OUR GREAT MINDS

by Tina Olivero

The Underwater World Is Advancing With Subsea Power Distribution

As we look at new energy solutions to save the planet, we are finding that technology, once again will save the day. It’s exciting times as we see new innovations developing to meet world energy demands.

At this stage of our energy history, the smartest thing we can do with oil and gas is to harness it to bridge us to the energy world. The fact remains, oil and gas are critical assets that will fuel us to a world with a new energy mix. We aren’t getting there without it.

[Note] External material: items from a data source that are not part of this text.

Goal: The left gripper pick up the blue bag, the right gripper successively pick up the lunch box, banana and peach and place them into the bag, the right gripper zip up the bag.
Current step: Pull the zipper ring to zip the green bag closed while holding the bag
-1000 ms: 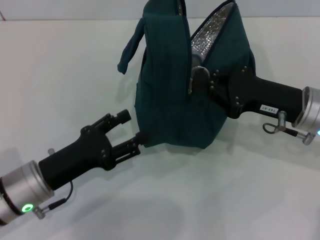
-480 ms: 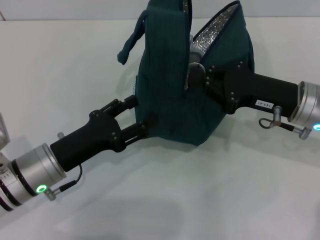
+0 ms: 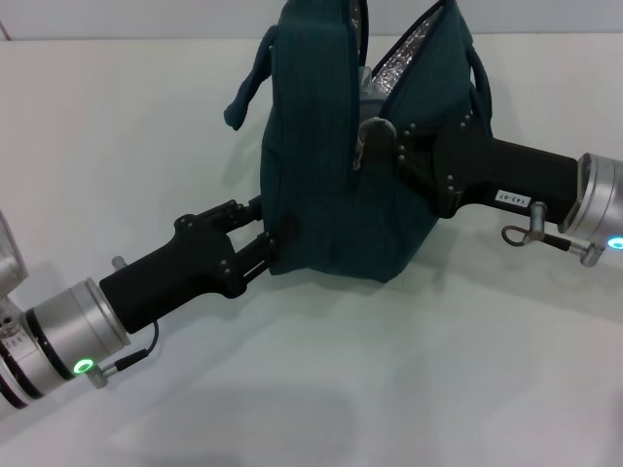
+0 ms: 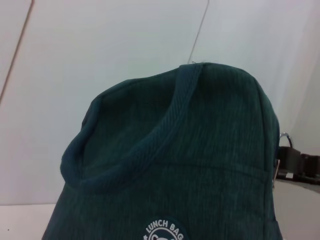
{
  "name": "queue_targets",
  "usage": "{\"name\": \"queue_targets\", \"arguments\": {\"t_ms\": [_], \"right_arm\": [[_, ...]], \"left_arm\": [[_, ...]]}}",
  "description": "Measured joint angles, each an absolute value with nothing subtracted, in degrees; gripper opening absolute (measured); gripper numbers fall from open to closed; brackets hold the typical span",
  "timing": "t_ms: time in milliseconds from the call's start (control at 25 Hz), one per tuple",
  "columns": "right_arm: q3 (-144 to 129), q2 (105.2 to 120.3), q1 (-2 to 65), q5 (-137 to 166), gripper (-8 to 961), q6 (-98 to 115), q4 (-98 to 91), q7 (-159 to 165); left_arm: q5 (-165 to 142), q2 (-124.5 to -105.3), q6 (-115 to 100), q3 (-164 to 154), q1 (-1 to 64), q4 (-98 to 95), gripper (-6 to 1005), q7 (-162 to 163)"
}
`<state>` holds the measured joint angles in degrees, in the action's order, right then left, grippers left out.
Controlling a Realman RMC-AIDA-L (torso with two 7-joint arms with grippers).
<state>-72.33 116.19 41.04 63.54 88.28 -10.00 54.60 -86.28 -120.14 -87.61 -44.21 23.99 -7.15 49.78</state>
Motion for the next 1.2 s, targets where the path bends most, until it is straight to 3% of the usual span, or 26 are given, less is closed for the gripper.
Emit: {"name": "queue_targets", "arguments": {"t_ms": [320,1200], "right_arm": [[-72.4,116.18,41.0,63.0,9,88.7,-10.3,55.1],[-72.8,116.18,42.3,57.1,8,92.3,-11.6,58.1]], "left_arm": [[-86.6,-120.06,-87.0,-44.9,24.1,-7.4,394,49.1],[-86.7,-119.79,-84.2,-55.1,23.7,-7.7,247,49.0]]}}
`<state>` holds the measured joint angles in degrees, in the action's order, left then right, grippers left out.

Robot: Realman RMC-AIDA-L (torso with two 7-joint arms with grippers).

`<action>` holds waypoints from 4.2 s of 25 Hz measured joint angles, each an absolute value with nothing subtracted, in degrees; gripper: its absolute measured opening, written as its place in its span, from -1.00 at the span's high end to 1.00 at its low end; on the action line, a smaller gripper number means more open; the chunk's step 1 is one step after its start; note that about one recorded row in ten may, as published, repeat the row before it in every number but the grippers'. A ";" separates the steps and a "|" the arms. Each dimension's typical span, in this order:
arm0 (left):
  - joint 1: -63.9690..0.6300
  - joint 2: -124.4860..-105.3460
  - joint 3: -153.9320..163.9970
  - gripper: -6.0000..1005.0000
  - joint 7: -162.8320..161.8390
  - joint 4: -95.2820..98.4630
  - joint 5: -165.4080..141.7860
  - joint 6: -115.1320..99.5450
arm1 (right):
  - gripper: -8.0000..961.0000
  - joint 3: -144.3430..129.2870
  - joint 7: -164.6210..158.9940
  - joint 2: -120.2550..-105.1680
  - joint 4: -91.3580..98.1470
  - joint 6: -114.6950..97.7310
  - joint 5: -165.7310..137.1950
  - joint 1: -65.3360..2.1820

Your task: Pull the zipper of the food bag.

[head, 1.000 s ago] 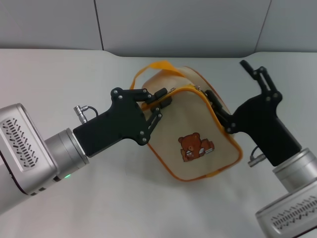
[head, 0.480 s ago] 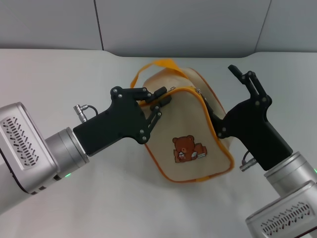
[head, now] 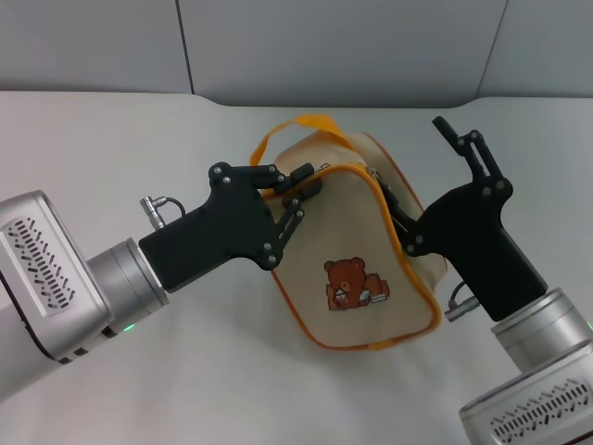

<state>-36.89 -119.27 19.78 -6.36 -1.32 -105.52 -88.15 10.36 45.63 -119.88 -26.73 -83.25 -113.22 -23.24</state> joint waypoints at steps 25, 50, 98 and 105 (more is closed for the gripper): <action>-37.57 -119.26 19.75 0.82 -6.60 -1.41 -105.38 -87.77 | 0.81 7.62 46.06 -119.88 -27.56 -80.12 -113.74 -23.31; -37.25 -119.18 18.42 0.88 -8.16 -0.78 -105.20 -85.29 | 0.82 3.83 42.00 -119.86 -21.39 -95.10 -113.68 -4.21; -20.83 -117.53 42.38 -0.62 -46.57 23.91 -109.43 -102.23 | -0.77 -17.37 -52.56 -119.27 23.44 -110.08 -139.44 -32.65; -20.61 -117.67 42.06 -0.62 -46.32 23.91 -109.33 -102.87 | -0.77 -17.28 -51.83 -119.27 23.47 -110.03 -138.80 -32.41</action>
<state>-20.61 -117.67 42.06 -46.32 23.91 -109.33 -102.87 -17.28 -51.83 -119.27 23.47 -110.03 -138.80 -32.41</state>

Try to build a wind turbine without petroleum products. Try to erect a solar panel without fuel for transport trucks or petroleum for parts. It’s not going to happen. The new energy model of the next two decades will consist of oil, gas, solar, geothermal, and other sources: some of which we haven’t even thought of yet.

The world is smaller; we are globalizing; information is shared more readily; we are collaborating. All of this bodes well for new energy modalities coming into play.  

So the big question is not will we replace fossil fuels with solar energy; instead, it is, will new energy ‘technologies’ save us from both a climate and global energy crisis.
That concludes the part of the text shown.